What you need to do> Reproduce, word for word, all of the records; the pictures stay out.

Stored items from a collection:

*** Block opens ***

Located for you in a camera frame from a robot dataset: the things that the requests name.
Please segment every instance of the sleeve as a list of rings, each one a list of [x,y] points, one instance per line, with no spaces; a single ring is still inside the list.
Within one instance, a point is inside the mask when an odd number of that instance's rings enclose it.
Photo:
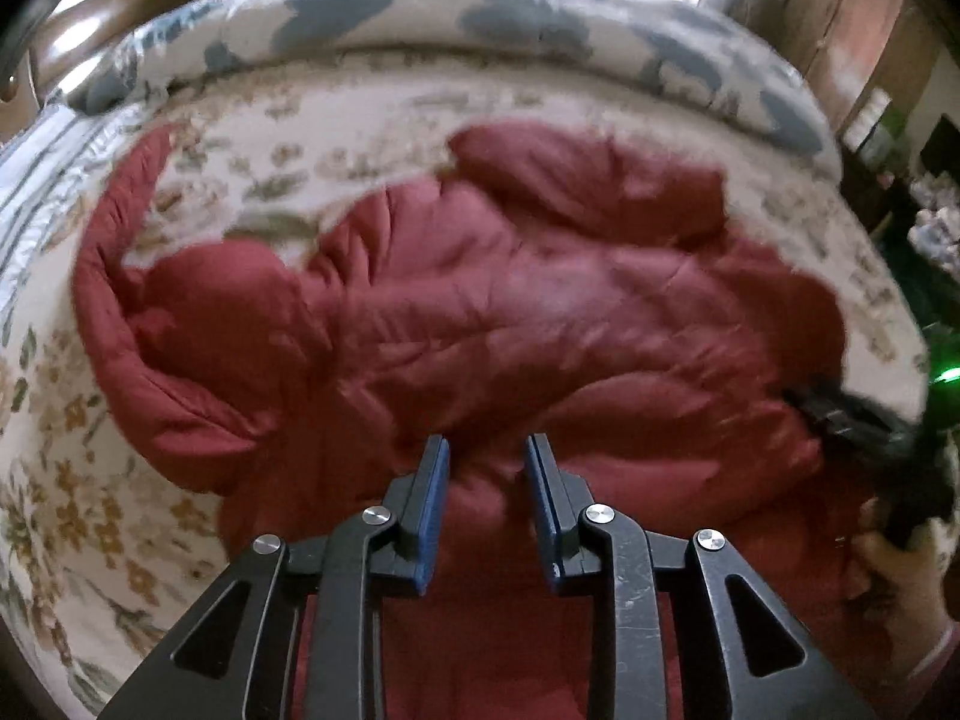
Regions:
[[[449,146],[477,186],[603,241],[683,245],[726,221],[723,172],[670,154],[516,121],[469,127]]]
[[[931,653],[907,685],[907,702],[915,709],[908,720],[947,720],[960,717],[960,625],[940,652]]]
[[[356,288],[443,274],[519,245],[517,230],[483,191],[469,181],[426,176],[364,196],[320,238],[309,269],[325,283]]]
[[[247,420],[195,382],[147,365],[120,298],[136,289],[121,259],[170,152],[162,127],[117,167],[80,242],[72,298],[97,383],[133,448],[175,484],[223,493],[256,452]]]

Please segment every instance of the floral bedspread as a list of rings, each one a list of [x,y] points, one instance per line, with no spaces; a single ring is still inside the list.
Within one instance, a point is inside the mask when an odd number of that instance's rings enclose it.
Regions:
[[[364,191],[442,166],[448,134],[490,117],[538,117],[722,165],[731,217],[836,288],[848,386],[919,413],[923,342],[832,182],[723,122],[531,58],[339,53],[191,84],[154,112],[181,127],[128,264],[253,236],[296,268]],[[217,500],[184,493],[136,455],[77,336],[71,263],[109,167],[80,185],[0,331],[0,613],[77,720],[98,712],[224,564]]]

*** Block closes ***

Result>
Located for you in a camera frame from a robot dataset: the things that the requests name.
Please segment every instance of the sleeve as a list of rings, each one a list of [x,y] points, one instance per line, with no spaces; a single ring is still inside the list.
Within one instance, a point is inside the mask when an odd number of that instance's rings enclose it.
Photo:
Regions:
[[[449,146],[477,186],[603,241],[683,245],[726,221],[723,172],[670,154],[516,121],[469,127]]]
[[[931,653],[907,685],[907,702],[915,709],[908,720],[947,720],[960,717],[960,625],[940,652]]]
[[[356,288],[443,274],[519,245],[517,230],[483,191],[469,181],[426,176],[364,196],[320,238],[309,269],[325,283]]]
[[[247,420],[195,382],[147,365],[120,298],[136,289],[121,259],[170,152],[162,127],[117,167],[80,242],[72,298],[97,383],[133,448],[175,484],[223,493],[256,452]]]

Please segment every instance of the floral bedspread as a list of rings, each one a list of [x,y] points, one instance per line, with no spaces; a single ring is still inside the list.
Within one instance, a point is inside the mask when an odd number of that instance's rings enclose it.
Regions:
[[[364,191],[442,166],[448,134],[490,117],[538,117],[722,165],[731,217],[836,288],[848,386],[919,413],[923,342],[832,182],[723,122],[531,58],[339,53],[191,84],[154,112],[181,127],[128,264],[253,236],[296,268]],[[217,500],[184,493],[136,455],[77,336],[71,263],[109,167],[80,185],[0,331],[0,613],[77,720],[98,712],[224,564]]]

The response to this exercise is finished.